May be `null` (or omitted) in v1; populated by the v2 bonus.
- `weighted_tokens` (**optional / nullable, v2**): `raw_tokens` adjusted by
injection frequency. May be `null` (or omitted) in v1; populated by the v2
bonus.
- Roll-up (file → category → total) is computed bottom-up by the estimator and
is not stored redundantly per entry; the report's consumer sums `entries`.
**v1 vs v2 scope.** Per PRD build-order phase 5, the token estimator
(injection-frequency weighting + bottom-up rollup) is explicitly a **v2 bonus**.
v1 requires only the deterministic `raw_tokens` count (local tokenizer, no API
call — consistent with invariant #6). The weighting fields are part of the
schema shape from the start so the contract never changes, but their population
is deferred to v2.
## Decisions
### Why `category` is a `{ class, subtype }` object, not a flat string
Consumers frequently branch on `class` (stale vs bloat) alone (different remedy
families). Nesting keeps that branch cheap while preserving the precise subtype.
### Why `exact_edit` carries `expected_sha256`
The clean step's mtime guard needs a content fingerprint to refuse applying a
cached edit to a file that changed since `generated_at`. Storing it on the edit
makes the guard a pure function of the report plus the current file.
### Why `safety_tier` is derived, not assigned
Invariant #7 is a safety boundary: `auto` ops run unattended. If the model could
write `safety_tier` directly, a single misclassification would let a destructive
or generative op run without approval. Making the tier a pure function of
`(op_type, is_destructive, is_reversible)` removes the model from that decision
entirely — the model only describes the op's objective properties, and the
script enforces the boundary. This is the difference between trusting the model
to obey invariant #7 and making it structurally unable to violate it.
### Why scanner signals live only on `entries` (cleared-file audit-trail tradeoff)

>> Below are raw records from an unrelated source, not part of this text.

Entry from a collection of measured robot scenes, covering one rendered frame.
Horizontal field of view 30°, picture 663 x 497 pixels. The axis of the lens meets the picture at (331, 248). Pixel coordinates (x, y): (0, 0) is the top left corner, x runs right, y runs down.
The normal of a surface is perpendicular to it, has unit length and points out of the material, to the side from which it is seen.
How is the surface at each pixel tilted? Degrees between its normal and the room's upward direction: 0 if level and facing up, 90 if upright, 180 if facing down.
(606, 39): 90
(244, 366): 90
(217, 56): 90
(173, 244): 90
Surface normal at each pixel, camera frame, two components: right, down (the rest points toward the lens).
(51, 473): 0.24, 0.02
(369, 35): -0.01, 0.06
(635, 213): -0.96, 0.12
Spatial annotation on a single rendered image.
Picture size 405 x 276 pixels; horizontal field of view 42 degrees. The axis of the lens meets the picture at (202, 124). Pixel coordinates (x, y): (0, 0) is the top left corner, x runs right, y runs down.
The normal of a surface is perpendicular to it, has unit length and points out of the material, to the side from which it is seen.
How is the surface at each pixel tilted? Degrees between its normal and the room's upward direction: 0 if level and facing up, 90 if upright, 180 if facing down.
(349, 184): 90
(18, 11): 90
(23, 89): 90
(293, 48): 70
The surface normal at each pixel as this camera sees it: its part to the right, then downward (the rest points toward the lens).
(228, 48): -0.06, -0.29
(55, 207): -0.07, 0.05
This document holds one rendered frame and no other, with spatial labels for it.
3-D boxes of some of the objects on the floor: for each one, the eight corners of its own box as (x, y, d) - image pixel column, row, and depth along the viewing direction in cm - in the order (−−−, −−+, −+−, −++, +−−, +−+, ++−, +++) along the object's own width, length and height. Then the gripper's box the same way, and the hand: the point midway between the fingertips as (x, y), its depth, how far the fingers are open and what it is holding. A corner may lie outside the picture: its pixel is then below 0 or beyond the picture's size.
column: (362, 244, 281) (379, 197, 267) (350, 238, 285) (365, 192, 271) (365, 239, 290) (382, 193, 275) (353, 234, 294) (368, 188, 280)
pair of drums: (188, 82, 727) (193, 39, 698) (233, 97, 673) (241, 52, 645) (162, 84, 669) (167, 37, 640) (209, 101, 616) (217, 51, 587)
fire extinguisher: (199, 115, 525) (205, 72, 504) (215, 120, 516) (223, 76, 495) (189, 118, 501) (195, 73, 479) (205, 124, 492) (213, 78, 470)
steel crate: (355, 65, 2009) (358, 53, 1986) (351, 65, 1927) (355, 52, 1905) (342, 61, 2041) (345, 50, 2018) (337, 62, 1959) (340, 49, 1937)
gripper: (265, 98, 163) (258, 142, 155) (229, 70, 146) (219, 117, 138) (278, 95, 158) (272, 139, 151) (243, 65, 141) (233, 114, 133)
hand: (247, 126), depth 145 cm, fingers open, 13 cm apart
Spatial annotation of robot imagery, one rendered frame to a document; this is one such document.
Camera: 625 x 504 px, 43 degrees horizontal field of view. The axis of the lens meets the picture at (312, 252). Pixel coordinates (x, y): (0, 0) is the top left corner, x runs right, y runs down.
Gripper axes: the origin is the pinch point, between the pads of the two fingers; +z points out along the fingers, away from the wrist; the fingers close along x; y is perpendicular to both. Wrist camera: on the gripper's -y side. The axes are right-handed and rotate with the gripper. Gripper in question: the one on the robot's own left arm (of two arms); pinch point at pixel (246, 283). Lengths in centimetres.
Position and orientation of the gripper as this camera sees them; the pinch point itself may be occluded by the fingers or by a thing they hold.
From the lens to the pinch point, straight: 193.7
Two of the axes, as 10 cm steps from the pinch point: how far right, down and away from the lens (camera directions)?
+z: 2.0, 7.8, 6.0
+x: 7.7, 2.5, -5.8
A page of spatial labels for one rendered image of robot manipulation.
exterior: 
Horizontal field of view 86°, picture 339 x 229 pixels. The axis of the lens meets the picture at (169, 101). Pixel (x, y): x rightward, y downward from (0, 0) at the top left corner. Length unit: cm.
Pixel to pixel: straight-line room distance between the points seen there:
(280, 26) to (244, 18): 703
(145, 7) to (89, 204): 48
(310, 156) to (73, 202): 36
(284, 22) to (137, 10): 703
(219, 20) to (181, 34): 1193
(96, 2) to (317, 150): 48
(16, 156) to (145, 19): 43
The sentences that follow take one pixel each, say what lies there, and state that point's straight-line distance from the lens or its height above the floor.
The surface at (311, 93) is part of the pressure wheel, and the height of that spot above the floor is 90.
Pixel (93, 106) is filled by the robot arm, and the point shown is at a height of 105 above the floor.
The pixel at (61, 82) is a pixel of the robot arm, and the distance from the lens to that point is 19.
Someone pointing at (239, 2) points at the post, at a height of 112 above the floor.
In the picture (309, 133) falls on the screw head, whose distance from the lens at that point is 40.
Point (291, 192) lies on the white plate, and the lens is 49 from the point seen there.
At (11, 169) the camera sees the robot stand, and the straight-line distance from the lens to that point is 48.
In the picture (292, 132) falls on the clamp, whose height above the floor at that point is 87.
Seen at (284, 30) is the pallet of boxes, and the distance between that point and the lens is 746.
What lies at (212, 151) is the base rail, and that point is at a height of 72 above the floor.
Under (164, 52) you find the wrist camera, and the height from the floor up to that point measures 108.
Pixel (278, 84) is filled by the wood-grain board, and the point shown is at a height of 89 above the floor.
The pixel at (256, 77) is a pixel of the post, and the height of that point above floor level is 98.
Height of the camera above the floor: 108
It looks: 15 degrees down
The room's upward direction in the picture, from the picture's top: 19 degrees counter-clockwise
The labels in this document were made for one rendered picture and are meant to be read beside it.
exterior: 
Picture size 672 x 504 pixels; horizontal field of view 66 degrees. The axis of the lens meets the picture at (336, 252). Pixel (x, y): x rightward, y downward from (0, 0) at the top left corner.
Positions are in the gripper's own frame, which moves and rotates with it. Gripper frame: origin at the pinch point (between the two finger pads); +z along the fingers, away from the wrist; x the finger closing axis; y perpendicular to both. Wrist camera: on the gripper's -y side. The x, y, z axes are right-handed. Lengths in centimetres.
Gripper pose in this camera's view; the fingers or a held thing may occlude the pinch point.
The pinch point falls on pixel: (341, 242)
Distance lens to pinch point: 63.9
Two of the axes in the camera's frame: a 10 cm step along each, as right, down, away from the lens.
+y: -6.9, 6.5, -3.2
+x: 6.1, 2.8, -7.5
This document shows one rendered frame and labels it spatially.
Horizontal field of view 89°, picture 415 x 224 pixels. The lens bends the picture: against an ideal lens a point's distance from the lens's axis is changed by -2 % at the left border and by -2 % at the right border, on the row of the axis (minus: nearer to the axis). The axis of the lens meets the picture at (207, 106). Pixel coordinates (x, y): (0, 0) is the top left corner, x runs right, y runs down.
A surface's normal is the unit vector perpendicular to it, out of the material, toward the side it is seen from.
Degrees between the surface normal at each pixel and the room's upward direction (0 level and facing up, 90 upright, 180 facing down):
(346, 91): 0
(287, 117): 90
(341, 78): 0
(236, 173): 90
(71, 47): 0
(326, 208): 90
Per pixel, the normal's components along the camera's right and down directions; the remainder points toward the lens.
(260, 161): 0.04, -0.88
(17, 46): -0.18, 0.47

The deterministic scanner produces `shortlist` (paths only) and the per-entry
`signals` arrive on the AI-produced `entries`. A shortlisted file the AI judges
clean produces no entry (see the "shortlisted file may be cleared" scenario), so
its scanner signals are **not** recorded in the report. This separation is
**intentional**: the scanner contributes facts and a candidate set, while the AI
contributes judgments and entries; the report records decisions, not the raw
scan. The acknowledged tradeoff is an audit-trail gap — there is no record of
*why* a cleared file was shortlisted. The PRD does not require cleared-file
provenance (US-29's audit trail is about clean-time `confirm` approvals, not
check-time clears), so v1 keeps the separation. A future change could attach
per-path scanner signals to `shortlist` (or add a `cleared` list) for
auditability without restructuring `entries`; this note records the decision but
does not change the schema.
### Why generative ops omit `exact_edit`
A check must stay cheap even when no clean follows. Pre-writing prose
transformations would spend Sonnet tokens at check time for work that may never
be applied, so generative edits are produced at clean time instead.